I understand it can't be randomized. My question was this: If A is secret
then when we call hash_to_point(A || M), should we do anything to prevent
any kind of (side channel) attacks on A where the attacker controls M, like
we reordered the inputs to hash_1(...) for.


> > In VXEdDSA, every use of a hash function is a hash_i(x). But, in XEdDSA,
> the
> > first use of the hash function is hash_1(x) but the second use of the
> hash
> > function is just hash(x). Why isn't it hash_2(x) instead for the second
> > hashing?
>
> Compatibility with EdDSA.
>

It seems worth expanding on what exactly compatibility and incompatibility
is intended. It's unclear to me.


> > In XEdDSA and EdDSA, near the end we calculate:
> >
> >     h = hash(R || A || M).
> >
> > But in VXEdDSA we calculate:
> >
> >     h = hash_4(A || V || R || Rv || M).
> >
> > Why doesn't VXEdDSA use this instead?:
> >
> >     h = hash_4(V || Rv || R || A || M)
> >
> > Note that that is equivalent to:
> >
> >     h = hash(P || R || A || M) where P = 2**b - 1 - i || V || Rv
>
> The order doesn't matter.  I see your point about aligning with EdDSA,
> but the current order somewhat matches the "order of appearance" of
> the variables.  Since this is arbitrary, I'm inclined to leave it
> as-is.


See below where I try to demonstrate how code that implements both XEd25519
and Ed25519 would be factored. I would like to do similar for VXEdDSA,
which is why I think consistency is useful. Also, I think that maximizing
similarity is probably better for maximizing reuse of analysis of EdDSA and
XEdDSA for VXEdDSA. This is also the motivation for my suggestions to use
naming consistent with the EdDSA specification. Note that I'm not
suggesting that you rewrite the paper in this form.

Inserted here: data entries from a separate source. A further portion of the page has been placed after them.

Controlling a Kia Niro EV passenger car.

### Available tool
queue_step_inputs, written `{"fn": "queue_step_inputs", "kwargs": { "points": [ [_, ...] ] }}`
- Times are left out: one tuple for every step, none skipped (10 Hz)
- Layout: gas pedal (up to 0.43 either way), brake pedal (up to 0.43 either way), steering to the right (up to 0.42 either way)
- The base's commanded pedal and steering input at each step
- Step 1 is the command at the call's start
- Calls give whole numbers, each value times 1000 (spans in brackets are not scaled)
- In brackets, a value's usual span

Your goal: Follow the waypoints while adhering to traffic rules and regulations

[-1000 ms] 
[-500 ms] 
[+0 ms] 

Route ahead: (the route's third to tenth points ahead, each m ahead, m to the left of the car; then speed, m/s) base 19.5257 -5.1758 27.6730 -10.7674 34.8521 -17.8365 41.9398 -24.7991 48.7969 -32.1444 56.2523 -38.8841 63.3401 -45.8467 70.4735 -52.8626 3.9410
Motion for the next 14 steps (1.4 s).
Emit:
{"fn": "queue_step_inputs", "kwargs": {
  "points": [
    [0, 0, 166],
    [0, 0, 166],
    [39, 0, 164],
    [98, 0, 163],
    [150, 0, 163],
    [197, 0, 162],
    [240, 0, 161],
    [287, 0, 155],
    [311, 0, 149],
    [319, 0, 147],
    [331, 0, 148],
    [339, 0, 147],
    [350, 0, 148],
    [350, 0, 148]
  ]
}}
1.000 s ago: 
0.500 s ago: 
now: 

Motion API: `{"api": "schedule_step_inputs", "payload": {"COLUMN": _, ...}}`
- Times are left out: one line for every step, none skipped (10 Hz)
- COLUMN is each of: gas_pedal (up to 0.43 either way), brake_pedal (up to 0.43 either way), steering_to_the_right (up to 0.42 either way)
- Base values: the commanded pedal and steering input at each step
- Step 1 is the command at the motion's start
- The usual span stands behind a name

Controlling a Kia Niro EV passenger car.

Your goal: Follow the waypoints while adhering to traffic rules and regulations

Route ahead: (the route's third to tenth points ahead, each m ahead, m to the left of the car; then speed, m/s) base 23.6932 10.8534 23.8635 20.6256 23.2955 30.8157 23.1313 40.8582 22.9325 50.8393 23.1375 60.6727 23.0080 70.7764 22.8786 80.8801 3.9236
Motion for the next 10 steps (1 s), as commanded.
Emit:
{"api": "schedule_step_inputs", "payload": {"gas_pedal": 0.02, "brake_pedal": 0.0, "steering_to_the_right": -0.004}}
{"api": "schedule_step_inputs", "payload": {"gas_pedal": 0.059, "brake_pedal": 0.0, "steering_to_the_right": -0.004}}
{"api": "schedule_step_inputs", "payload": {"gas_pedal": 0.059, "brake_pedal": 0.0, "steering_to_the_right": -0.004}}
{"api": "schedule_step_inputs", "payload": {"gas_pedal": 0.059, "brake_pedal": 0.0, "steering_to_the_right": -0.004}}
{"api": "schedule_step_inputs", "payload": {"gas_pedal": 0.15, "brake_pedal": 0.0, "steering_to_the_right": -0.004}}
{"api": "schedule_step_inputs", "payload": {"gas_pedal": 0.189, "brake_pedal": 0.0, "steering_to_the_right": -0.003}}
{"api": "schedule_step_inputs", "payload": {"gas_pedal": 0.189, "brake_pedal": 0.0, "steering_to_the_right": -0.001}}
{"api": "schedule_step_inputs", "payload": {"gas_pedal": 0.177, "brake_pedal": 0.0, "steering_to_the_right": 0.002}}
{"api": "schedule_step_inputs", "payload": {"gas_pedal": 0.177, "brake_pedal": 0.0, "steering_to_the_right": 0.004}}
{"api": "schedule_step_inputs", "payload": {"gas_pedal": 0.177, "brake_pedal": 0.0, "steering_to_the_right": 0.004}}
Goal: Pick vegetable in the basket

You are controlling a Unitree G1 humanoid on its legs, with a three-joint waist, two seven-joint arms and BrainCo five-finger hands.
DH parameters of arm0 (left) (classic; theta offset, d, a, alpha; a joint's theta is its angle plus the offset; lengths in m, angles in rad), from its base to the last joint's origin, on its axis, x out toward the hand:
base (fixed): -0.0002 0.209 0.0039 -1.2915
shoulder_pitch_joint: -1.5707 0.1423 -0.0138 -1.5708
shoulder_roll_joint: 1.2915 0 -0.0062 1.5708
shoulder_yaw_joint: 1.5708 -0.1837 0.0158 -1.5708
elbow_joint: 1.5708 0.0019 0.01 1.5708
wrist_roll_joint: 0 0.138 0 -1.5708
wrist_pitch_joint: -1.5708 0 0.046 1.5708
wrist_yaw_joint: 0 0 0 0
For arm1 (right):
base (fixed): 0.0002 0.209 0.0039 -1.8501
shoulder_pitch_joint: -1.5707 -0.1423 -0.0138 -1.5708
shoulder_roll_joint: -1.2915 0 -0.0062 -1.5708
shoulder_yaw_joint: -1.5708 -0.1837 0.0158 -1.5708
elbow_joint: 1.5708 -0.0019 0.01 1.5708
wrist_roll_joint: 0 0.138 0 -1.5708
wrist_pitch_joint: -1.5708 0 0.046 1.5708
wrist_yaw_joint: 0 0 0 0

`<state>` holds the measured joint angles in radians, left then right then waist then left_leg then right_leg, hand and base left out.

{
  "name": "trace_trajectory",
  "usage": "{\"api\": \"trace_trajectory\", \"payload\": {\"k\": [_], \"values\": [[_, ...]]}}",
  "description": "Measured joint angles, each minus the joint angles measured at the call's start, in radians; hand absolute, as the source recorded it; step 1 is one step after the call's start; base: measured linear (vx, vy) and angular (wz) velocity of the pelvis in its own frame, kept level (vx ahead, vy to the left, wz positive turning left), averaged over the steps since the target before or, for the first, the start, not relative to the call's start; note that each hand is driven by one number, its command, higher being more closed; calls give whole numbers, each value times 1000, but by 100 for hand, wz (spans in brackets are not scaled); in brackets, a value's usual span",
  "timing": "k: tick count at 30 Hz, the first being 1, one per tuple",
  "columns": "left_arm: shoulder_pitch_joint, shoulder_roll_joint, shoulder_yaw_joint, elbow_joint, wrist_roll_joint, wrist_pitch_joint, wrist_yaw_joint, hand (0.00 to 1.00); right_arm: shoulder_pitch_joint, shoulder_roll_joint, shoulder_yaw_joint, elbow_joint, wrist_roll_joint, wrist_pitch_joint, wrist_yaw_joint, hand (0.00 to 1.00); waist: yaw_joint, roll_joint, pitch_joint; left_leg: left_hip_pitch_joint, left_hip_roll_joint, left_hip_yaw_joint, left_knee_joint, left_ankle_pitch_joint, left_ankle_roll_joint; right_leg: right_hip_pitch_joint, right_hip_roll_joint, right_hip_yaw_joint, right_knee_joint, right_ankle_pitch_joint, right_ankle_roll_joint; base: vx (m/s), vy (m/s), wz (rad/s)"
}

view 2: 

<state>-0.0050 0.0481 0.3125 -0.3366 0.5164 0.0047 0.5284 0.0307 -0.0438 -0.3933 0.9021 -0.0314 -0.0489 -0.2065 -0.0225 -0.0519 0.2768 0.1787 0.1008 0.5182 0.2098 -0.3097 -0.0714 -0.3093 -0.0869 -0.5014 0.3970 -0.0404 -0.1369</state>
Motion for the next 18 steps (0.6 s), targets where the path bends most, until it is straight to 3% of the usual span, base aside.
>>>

Note in particular how it is more convenient in this factoring to replace
the the hash_i(x) hash family with a prefix_i construct, where prefix_i =
2**b - 1 - i.


# Uses naming from the XEdDSA specification.
xed25519_sign(k, M, Z):
    pad = ""
    A, a = calculate_key_pair(k)
    prefix = prefix(1) || a || Z || pad
    return ed25519_sign'(A, a, prefix, M)

# Uses naming from draft-irtf-cfrg-eddsa-05.
ed25519_sign(A, seed, M):
    a, prefix = hash(seed).split_at(32)
    return ed25519_sign'(A, a, prefix, M)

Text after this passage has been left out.